(Data entries)
● ● ● ●
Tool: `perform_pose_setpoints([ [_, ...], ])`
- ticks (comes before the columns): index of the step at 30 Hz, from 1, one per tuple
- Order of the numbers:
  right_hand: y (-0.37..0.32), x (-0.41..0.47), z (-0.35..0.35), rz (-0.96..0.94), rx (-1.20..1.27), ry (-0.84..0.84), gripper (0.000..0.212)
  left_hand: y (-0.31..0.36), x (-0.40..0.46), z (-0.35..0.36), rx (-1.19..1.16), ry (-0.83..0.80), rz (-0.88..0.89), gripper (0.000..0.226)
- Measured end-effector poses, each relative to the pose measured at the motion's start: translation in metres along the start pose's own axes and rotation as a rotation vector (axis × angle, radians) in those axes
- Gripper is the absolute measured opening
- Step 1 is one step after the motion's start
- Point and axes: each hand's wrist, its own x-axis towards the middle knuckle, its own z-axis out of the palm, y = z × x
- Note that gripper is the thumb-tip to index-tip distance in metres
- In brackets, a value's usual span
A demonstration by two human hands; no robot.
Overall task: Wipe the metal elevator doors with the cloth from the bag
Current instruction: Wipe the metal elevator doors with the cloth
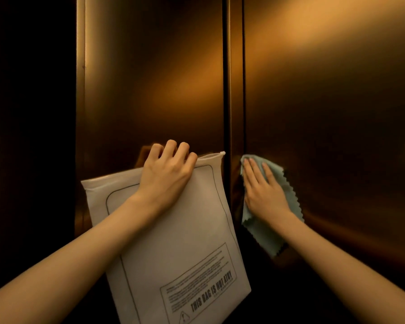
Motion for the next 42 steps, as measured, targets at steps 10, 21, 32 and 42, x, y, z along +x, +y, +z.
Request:
perform_pose_setpoints([
  [10, 0.011, 0.040, -0.006, 0.047, 0.036, 0.043, 0.064, -0.012, 0.032, 0.002, 0.022, 0.062, -0.065, 0.020],
  [21, 0.066, 0.143, -0.039, 0.095, -0.052, 0.122, 0.061, -0.017, 0.039, 0.018, -0.048, 0.080, -0.154, 0.022],
  [32, 0.086, 0.144, -0.050, 0.098, -0.134, 0.082, 0.062, -0.014, 0.039, 0.011, -0.065, 0.097, -0.154, 0.027],
  [42, 0.053, 0.080, -0.025, -0.025, -0.059, 0.011, 0.062, -0.016, 0.044, 0.008, -0.046, 0.023, -0.137, 0.029],
])
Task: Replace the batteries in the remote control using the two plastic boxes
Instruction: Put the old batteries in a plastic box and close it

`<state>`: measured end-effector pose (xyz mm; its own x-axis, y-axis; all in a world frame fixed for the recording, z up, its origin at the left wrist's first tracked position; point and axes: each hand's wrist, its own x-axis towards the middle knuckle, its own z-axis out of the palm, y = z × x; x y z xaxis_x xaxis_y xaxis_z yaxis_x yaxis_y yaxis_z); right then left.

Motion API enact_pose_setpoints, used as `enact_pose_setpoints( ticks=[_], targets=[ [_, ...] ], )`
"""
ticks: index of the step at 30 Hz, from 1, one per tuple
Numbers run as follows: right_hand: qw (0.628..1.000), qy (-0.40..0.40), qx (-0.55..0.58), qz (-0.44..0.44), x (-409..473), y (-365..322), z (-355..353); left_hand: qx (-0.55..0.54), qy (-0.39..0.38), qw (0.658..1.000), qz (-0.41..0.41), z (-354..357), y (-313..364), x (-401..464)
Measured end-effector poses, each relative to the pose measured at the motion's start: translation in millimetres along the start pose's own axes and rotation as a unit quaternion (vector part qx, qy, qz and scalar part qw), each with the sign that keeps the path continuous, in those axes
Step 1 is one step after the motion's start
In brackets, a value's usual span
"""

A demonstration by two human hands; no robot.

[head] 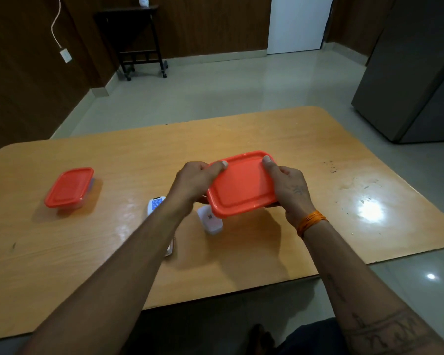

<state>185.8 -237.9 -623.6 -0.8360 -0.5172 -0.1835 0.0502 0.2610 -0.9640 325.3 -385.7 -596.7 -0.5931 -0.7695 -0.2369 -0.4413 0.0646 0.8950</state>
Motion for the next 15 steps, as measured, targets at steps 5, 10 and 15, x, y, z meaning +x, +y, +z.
enact_pose_setpoints(
  ticks=[5,10,15],
  targets=[
    [0.999,-0.023,-0.003,-0.022,-8,0,8,0.116,-0.094,0.989,0.006,-7,12,6],
    [0.998,0.068,-0.011,-0.009,-17,4,29,0.071,0.021,0.997,0.022,14,-8,11],
    [0.998,0.047,-0.025,-0.018,-24,4,41,-0.05,0.01,0.998,-0.028,23,-9,7]
  ],
)
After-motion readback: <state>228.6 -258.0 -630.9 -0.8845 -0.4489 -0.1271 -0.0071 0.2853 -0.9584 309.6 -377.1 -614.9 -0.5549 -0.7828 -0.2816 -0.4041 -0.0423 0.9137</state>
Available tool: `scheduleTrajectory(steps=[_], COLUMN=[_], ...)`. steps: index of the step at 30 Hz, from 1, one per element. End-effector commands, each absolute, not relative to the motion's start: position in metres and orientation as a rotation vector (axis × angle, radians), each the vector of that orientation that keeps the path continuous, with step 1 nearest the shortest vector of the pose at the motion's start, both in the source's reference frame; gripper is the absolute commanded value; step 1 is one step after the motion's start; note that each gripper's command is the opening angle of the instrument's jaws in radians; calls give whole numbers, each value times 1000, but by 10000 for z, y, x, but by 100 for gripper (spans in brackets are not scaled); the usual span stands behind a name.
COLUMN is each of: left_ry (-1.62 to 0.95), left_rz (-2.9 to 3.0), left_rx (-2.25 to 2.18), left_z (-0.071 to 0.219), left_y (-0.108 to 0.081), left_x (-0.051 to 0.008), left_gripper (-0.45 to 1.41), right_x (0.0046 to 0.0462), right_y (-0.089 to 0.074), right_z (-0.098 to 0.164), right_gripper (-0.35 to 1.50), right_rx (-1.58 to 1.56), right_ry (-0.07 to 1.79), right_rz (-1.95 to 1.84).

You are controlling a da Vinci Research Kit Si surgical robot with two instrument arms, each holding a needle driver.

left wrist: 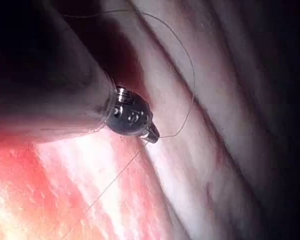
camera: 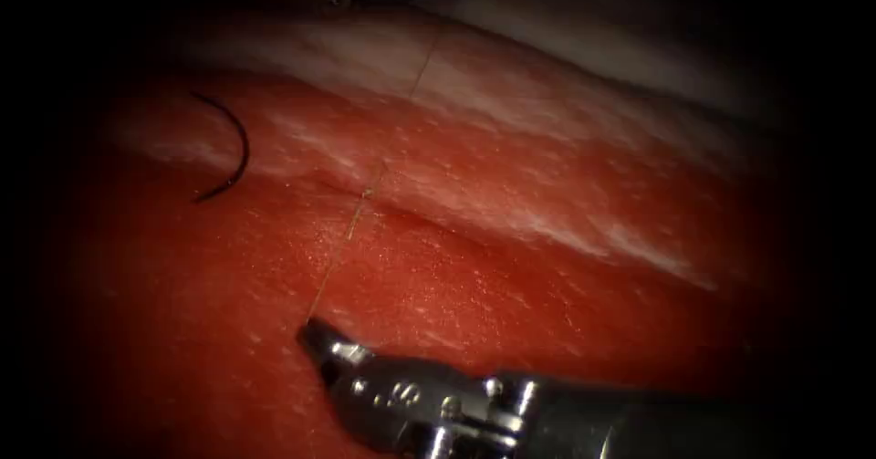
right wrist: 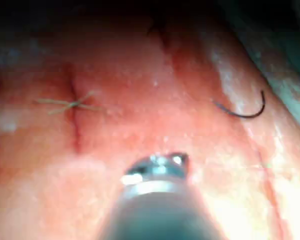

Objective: Wound Closure

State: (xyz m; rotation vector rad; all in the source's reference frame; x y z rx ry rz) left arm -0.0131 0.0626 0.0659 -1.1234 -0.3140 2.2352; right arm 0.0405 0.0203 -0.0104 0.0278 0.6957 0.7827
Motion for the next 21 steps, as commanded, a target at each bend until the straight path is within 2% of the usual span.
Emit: scheduleTrajectory(steps=[1, 2, 3, 5, 13, 21], left_ry=[-331, -331, -348, -376, -411, -410], left_rz=[2209, 2209, 2187, 2147, 2077, 2049], left_rx=[-1163, -1163, -1185, -1233, -1332, -1378], left_z=[647, 647, 630, 596, 518, 463], left_y=[624, 624, 624, 624, 615, 612], left_x=[-133, -133, -131, -127, -121, -102], left_gripper=[-35, -35, -35, -35, -35, -35], right_x=[401, 401, 388, 365, 315, 306], right_y=[215, 215, 223, 235, 263, 300], right_z=[-103, -103, -108, -117, -122, -97], right_gripper=[68, 68, 93, 110, 126, 147], right_rx=[17, 17, -11, -33, -5, 51], right_ry=[706, 706, 717, 720, 757, 813], right_rz=[787, 787, 800, 815, 905, 959])
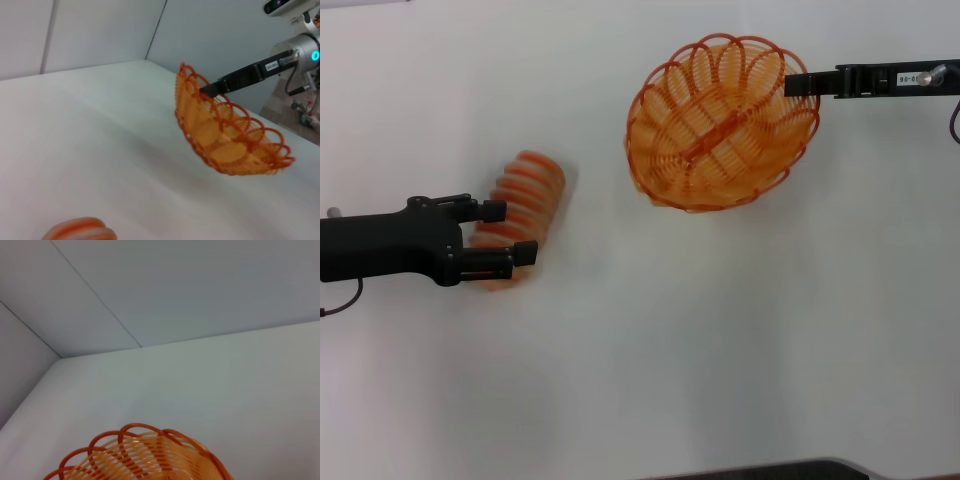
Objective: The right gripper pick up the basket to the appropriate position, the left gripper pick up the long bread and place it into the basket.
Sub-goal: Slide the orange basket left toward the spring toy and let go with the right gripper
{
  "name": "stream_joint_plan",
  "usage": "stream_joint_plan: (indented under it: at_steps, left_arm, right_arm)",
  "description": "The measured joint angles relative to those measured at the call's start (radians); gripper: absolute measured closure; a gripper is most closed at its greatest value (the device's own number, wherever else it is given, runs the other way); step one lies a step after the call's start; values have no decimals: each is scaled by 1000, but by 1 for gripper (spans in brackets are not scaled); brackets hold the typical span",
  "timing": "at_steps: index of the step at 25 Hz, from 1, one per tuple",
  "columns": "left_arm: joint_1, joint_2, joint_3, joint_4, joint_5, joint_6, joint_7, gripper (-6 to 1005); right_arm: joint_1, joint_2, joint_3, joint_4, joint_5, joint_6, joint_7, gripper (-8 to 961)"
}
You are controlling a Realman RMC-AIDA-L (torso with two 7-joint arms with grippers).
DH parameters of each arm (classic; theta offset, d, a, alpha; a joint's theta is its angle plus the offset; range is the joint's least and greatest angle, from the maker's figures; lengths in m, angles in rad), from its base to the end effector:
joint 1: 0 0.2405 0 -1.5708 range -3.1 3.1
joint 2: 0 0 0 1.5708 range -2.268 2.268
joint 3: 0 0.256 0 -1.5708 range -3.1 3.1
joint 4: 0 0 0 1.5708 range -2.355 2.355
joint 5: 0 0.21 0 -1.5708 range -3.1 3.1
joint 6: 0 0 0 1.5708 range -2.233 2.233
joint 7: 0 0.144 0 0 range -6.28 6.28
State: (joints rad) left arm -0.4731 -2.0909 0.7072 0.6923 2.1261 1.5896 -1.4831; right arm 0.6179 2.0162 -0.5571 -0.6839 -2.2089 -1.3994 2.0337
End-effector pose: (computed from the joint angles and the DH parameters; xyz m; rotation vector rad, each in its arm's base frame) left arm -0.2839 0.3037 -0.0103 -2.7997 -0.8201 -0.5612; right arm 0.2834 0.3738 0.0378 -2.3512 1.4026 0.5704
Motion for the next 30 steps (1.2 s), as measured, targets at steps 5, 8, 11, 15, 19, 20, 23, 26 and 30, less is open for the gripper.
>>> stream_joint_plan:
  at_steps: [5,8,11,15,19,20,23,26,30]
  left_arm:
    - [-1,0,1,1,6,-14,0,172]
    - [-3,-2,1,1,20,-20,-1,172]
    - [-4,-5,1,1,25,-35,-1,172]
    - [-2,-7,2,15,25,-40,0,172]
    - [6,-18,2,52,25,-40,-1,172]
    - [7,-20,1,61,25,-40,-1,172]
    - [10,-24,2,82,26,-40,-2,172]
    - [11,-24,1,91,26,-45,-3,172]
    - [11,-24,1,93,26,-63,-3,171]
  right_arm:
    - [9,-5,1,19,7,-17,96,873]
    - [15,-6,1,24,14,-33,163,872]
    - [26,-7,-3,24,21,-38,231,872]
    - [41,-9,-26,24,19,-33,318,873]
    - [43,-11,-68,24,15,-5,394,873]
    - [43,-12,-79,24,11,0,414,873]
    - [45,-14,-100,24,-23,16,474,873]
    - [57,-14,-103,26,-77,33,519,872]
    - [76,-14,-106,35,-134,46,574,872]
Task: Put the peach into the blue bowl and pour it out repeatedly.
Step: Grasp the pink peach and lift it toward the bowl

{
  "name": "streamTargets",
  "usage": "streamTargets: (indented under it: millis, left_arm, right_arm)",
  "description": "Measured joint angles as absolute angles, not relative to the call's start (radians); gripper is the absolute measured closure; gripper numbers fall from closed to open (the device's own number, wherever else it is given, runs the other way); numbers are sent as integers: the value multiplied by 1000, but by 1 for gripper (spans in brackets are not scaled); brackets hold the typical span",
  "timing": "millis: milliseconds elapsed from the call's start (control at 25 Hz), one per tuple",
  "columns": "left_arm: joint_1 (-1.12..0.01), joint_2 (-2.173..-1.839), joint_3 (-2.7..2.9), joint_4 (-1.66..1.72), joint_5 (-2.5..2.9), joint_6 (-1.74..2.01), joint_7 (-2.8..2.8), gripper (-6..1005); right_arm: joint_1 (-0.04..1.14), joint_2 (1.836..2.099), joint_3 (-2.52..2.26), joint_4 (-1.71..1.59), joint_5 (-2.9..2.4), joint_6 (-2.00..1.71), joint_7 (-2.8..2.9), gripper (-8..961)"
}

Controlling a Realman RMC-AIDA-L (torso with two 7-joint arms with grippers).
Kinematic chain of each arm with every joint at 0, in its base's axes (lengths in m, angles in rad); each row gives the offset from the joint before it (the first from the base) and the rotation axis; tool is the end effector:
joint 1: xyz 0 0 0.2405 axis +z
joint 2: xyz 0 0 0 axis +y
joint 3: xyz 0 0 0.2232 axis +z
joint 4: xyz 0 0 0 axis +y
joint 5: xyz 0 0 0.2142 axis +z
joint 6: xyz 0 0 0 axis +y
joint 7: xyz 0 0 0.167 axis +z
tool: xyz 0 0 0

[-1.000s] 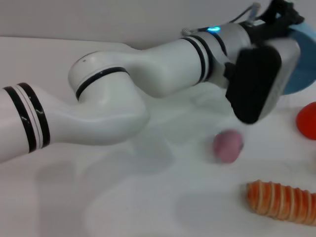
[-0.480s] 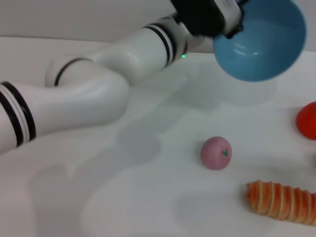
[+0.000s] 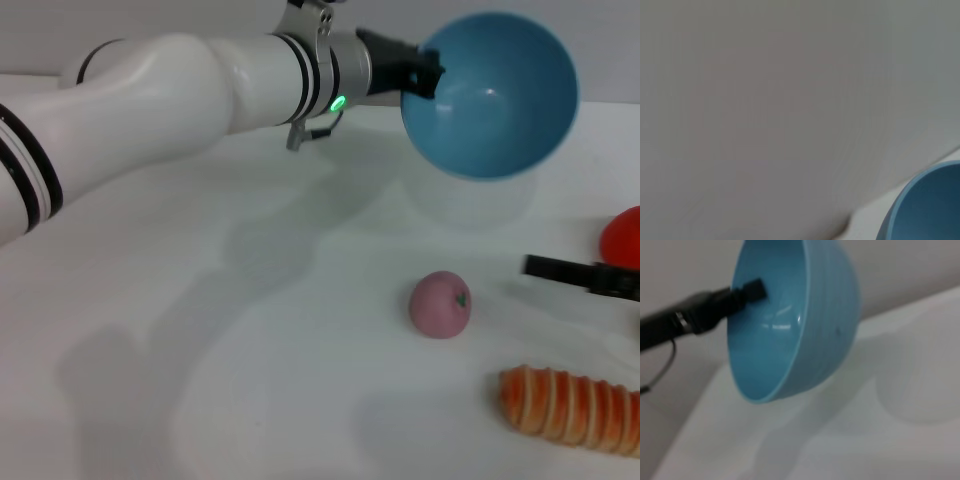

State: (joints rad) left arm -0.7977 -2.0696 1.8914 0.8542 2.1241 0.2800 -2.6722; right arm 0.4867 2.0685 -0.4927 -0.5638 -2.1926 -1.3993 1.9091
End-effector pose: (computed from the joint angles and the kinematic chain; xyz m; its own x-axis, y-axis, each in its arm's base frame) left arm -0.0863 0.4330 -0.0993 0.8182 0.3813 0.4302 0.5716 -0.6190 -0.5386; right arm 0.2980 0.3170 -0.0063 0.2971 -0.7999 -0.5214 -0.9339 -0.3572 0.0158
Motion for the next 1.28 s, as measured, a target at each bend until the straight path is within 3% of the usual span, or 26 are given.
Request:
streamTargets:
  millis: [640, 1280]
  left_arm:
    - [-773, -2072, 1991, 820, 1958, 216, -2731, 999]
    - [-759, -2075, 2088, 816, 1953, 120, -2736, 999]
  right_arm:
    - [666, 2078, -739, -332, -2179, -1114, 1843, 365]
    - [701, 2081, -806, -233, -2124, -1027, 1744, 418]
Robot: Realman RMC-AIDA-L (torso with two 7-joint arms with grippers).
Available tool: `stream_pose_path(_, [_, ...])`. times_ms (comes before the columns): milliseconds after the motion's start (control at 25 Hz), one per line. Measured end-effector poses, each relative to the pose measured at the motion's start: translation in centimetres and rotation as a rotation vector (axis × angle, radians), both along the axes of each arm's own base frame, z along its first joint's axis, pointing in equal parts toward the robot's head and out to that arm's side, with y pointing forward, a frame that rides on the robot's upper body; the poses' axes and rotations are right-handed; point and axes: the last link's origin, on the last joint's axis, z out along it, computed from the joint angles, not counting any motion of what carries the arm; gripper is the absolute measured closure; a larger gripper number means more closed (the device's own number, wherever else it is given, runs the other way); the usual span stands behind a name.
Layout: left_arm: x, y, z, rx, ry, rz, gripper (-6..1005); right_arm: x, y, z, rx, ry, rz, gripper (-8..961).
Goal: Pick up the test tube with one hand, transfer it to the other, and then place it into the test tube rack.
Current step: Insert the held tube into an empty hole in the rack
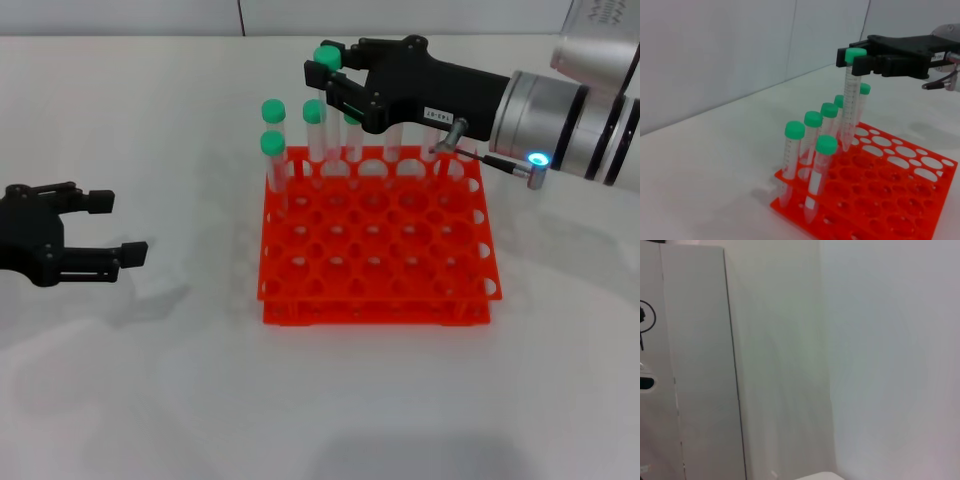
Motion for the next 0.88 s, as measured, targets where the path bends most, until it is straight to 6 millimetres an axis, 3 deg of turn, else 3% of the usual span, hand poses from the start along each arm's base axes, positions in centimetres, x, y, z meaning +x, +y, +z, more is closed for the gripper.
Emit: stream_pose_path(880, [0.1, -0.1, -0.2, -0.011, -0.009, -0.003, 120, -0.2, -1.0, -1.9, 0.021, 0.064, -0.016, 688])
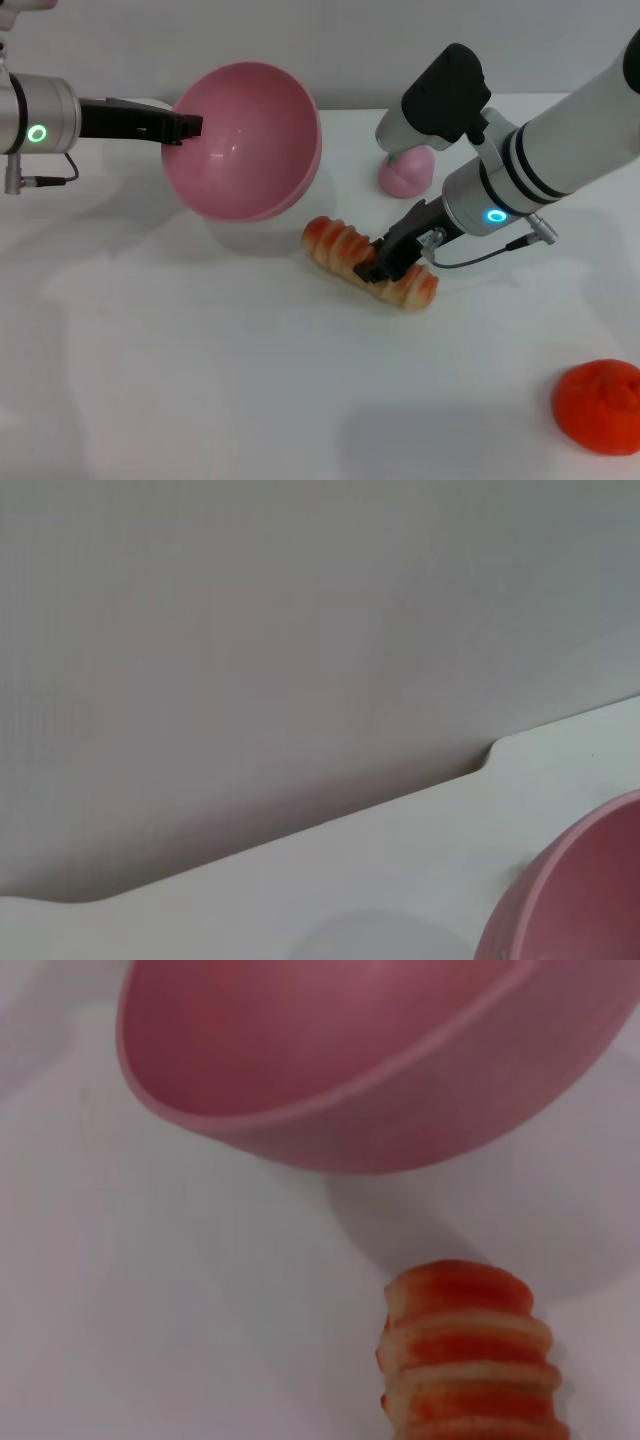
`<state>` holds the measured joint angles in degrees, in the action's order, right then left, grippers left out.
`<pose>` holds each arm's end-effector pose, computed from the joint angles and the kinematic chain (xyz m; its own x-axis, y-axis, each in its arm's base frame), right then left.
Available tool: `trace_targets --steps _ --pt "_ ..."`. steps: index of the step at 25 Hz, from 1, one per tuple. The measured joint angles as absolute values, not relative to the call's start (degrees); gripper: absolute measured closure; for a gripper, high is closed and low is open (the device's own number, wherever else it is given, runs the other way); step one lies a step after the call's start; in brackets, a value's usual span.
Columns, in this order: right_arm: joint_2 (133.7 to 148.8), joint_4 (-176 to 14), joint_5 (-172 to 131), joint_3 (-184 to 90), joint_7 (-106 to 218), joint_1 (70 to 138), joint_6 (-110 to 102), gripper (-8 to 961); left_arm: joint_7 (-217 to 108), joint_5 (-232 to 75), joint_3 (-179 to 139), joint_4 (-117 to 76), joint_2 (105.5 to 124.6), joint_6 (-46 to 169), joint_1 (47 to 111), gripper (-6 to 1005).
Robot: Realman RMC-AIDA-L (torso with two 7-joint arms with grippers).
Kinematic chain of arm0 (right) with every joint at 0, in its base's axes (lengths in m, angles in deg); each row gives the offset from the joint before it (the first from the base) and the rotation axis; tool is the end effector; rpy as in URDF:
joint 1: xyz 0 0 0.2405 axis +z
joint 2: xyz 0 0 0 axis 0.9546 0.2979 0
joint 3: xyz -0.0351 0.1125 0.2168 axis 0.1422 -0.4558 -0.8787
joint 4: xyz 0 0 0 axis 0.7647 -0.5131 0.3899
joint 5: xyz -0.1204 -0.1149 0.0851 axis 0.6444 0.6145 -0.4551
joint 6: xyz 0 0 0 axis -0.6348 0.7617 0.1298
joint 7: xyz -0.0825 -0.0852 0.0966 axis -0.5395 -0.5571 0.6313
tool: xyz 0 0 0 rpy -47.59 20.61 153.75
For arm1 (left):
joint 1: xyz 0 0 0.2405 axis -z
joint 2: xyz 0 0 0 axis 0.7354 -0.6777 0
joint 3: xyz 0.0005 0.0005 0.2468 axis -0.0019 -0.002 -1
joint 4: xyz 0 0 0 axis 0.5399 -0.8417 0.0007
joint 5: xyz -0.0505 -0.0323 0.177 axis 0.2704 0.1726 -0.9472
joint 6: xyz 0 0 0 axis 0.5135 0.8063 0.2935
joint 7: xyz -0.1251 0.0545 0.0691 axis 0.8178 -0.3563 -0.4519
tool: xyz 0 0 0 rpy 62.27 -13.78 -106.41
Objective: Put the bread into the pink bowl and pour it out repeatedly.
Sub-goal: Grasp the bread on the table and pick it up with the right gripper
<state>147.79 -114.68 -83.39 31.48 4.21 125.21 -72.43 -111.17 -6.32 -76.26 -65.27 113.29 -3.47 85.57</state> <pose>0.1670 0.3737 -0.0907 0.8442 -0.5133 0.1543 -0.4544 -0.8381 -0.3020 -0.2231 0.4118 0.0278 0.6786 0.6114 0.4071 0.7337 -0.5373 -0.4160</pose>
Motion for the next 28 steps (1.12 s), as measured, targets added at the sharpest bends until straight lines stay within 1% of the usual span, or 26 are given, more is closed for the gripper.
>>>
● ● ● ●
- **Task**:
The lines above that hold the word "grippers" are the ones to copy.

- **Result of the exercise**:
You are controlling a Realman RMC-AIDA-L (torso with two 7-joint arms with grippers).
Controlling a Realman RMC-AIDA-L (torso with two 7-joint arms with grippers).
Robot: Realman RMC-AIDA-L (torso with two 7-joint arms with grippers).
`<state>` holds the measured joint angles in degrees, in the action's order, right then left, grippers left out.
Robot: Realman RMC-AIDA-L (torso with two 7-joint arms with grippers).

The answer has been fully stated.